TASK GOAL: Whenever a line in the listing contains "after", copy that line.

RECORDED DATA:
————

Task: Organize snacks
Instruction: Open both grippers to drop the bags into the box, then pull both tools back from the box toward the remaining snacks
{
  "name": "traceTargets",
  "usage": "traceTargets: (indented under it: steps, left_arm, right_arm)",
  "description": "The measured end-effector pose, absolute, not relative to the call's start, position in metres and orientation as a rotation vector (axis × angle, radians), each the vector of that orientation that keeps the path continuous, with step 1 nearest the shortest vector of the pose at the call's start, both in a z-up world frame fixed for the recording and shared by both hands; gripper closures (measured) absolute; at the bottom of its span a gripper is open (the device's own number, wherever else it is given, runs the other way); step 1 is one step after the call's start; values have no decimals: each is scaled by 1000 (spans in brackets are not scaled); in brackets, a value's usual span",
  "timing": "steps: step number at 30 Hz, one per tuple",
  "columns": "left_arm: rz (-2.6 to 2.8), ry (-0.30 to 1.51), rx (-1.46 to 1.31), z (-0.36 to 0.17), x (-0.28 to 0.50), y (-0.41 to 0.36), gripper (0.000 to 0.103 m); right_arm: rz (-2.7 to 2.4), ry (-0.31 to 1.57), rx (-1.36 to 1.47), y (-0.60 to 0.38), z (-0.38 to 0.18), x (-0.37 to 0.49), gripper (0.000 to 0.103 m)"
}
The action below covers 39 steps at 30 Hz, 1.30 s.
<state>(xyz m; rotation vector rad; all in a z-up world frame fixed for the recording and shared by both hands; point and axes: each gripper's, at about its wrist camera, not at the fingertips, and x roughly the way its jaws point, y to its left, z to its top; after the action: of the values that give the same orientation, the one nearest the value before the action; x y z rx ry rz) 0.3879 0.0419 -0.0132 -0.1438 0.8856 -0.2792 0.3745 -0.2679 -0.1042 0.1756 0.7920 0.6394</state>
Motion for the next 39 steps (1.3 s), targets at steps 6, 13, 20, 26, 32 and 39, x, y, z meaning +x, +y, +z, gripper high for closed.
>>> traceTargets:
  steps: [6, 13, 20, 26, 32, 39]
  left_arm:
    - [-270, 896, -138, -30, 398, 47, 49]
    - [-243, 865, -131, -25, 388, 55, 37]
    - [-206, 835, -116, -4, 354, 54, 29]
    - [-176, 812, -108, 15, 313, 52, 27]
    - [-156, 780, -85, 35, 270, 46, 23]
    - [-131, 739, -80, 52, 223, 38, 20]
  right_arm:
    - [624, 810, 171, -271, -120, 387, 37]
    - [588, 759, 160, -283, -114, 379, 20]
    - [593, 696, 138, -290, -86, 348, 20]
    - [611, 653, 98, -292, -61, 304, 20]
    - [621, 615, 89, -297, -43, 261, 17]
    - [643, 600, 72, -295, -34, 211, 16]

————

SOLUTION:
  "description": "The measured end-effector pose, absolute, not relative to the call's start, position in metres and orientation as a rotation vector (axis × angle, radians), each the vector of that orientation that keeps the path continuous, with step 1 nearest the shortest vector of the pose at the call's start, both in a z-up world frame fixed for the recording and shared by both hands; gripper closures (measured) absolute; at the bottom of its span a gripper is open (the device's own number, wherever else it is given, runs the other way); step 1 is one step after the call's start; values have no decimals: each is scaled by 1000 (spans in brackets are not scaled); in brackets, a value's usual span",
<state>(xyz m; rotation vector rad; all in a z-up world frame fixed for the recording and shared by both hands; point and axes: each gripper's, at about its wrist camera, not at the fingertips, and x roughly the way its jaws point, y to its left, z to its top; after the action: of the values that give the same orientation, the one nearest the value before the action; x y z rx ry rz) 0.3879 0.0419 -0.0132 -0.1438 0.8856 -0.2792 0.3745 -0.2679 -0.1042 0.1756 0.7920 0.6394</state>

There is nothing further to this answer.